Move your site to a more reliable hosting provider that offers truly managed WordPress services and that has implemented proper protocols and security to help prevent these types of intrusions.
I’ve listed a couple trusted providers of Managed WordPress hosting solutions below:
At the time of this writing (Nov. 24, 2021), each of these providers is offering amazing Black Friday deals so it is a perfect time to make the move!
This started as a GoDaddy problem but is likely to become an individual site owner’s problem, I would not recommend sticking around to find out how devastating this breach can be for you.

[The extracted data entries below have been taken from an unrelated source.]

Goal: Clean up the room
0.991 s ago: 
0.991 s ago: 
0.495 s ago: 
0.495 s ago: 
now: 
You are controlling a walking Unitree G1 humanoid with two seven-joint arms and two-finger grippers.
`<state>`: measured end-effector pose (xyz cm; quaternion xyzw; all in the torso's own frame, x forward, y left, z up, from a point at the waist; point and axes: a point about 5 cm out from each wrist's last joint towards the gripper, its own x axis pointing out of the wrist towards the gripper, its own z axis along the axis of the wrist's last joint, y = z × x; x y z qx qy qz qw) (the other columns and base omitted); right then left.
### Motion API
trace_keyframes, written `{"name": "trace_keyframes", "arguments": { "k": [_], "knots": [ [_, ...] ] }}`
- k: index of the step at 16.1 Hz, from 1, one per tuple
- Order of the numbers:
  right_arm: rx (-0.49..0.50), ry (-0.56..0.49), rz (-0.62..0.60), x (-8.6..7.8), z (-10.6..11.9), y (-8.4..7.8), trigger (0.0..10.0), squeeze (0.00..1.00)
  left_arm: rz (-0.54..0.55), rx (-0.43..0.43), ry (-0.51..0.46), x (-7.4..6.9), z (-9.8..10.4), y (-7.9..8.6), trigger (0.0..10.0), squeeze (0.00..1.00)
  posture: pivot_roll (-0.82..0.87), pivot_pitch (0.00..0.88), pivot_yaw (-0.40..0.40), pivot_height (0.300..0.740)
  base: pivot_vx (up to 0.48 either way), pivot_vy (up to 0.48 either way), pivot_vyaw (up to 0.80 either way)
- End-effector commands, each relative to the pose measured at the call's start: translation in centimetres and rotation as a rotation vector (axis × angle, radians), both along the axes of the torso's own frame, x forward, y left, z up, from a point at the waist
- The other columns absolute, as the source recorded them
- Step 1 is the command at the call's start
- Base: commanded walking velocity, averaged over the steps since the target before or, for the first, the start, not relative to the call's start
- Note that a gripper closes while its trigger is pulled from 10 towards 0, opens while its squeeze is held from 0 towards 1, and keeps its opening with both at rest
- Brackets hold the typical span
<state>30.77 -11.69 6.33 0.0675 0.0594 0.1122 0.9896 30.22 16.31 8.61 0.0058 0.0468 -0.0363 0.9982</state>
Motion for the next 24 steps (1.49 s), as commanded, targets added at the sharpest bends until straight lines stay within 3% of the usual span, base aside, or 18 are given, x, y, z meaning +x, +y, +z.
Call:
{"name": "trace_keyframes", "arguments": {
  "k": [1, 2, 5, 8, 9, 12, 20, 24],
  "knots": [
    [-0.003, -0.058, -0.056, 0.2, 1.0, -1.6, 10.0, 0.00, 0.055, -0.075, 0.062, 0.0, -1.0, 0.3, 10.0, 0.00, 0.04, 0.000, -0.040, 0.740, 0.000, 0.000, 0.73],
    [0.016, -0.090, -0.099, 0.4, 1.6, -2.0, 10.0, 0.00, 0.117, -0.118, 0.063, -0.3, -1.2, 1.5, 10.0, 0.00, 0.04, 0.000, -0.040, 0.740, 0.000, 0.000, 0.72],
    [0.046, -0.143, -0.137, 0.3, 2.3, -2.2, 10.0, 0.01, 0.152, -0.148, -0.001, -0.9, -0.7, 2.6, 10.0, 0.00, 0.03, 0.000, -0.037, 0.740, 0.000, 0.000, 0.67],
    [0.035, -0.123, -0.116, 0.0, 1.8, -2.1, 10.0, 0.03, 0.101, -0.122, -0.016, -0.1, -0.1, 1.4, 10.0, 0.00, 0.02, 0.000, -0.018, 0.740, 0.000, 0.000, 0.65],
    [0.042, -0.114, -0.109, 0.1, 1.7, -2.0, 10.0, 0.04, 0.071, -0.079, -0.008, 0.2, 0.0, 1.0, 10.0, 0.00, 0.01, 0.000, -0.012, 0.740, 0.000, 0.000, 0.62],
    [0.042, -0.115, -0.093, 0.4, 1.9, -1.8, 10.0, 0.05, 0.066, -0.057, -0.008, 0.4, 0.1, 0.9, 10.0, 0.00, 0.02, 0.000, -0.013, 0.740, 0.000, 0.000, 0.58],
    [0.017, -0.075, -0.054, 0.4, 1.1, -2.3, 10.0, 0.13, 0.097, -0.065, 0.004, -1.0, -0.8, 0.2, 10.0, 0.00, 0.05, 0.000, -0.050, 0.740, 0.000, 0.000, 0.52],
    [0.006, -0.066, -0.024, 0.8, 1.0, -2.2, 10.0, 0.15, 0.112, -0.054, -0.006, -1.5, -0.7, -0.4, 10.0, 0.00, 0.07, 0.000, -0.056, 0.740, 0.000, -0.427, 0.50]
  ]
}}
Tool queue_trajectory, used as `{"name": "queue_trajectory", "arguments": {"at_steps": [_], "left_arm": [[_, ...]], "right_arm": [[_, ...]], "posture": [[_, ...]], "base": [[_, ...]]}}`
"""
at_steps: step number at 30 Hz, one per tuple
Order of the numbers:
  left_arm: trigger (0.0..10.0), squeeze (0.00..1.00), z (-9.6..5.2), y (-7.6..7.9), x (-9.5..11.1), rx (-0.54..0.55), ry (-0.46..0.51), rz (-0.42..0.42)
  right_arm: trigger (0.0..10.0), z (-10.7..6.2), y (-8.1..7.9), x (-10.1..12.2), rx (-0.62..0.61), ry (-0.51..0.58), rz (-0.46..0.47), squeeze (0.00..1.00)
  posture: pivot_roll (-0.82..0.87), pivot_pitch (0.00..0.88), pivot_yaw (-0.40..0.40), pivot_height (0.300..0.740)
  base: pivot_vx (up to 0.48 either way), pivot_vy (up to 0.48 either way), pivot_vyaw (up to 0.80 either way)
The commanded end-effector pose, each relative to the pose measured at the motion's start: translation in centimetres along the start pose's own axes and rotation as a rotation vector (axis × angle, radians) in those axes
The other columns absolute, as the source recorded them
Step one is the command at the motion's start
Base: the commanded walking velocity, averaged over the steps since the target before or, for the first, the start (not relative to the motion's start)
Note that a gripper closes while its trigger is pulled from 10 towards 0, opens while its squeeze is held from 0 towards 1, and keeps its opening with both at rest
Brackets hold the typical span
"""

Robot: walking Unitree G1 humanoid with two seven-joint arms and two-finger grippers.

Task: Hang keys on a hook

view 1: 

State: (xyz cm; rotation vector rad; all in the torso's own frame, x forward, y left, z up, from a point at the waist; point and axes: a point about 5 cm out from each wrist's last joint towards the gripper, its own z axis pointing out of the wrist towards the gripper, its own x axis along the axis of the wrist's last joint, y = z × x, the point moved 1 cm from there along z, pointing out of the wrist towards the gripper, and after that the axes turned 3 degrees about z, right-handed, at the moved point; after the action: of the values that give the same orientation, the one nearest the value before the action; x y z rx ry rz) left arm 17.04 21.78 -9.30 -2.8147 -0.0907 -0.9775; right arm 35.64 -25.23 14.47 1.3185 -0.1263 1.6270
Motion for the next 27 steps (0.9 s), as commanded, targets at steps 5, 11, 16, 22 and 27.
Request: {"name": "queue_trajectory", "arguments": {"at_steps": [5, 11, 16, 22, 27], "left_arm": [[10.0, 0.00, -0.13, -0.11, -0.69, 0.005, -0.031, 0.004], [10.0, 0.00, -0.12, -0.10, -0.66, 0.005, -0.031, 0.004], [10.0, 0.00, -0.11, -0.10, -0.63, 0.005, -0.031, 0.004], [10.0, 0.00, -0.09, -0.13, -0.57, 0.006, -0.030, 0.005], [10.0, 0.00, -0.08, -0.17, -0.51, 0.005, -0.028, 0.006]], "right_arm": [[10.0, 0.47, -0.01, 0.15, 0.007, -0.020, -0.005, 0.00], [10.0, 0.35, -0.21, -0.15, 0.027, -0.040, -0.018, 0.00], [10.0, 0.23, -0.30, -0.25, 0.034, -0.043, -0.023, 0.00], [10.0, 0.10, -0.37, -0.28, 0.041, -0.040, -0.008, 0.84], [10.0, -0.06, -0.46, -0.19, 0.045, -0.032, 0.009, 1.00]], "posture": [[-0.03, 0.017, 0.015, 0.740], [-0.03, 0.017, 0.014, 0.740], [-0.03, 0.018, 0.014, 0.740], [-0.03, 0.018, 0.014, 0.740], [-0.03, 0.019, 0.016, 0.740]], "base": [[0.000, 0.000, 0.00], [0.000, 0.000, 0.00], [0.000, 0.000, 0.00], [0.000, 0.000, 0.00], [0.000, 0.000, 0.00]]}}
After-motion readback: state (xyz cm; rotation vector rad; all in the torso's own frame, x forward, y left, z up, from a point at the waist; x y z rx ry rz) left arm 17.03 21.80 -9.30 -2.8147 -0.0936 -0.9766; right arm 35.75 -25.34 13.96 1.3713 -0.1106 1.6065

Get help migrating a clean site!
If you’re going to move your site to a new hosting provider, do not just move all your website files from GoDaddy to your new hosting provider, this could result in moving any malware and malicious content that may have been installed by the hacker.
I would recommend working with the new provider or paying for a service like the WP Mantis Migration to make sure your website is clean when it is migrated.
The Wrap Up
Bottom line, this may seem like it’s not a big deal, but keep in mind, these companies like GoDaddy spend millions of dollars to protect themselves legally from the fallout of issues like these.
How much did you spend to have the terms you agreed to reviewed by an attorney and then to have that attorney create a term of conditions agreement that fills in the gaps to protect you should your customers be impacted in situations like this?
It’s in your best interest to seriously consider working with a better, more secure, and reliable hosting provider like WP Engine, Nexcess, or Flywheel if you want a Managed WordPress solution. If you want/need a VPS or dedicated solution check out Liquid Web or Cloudways.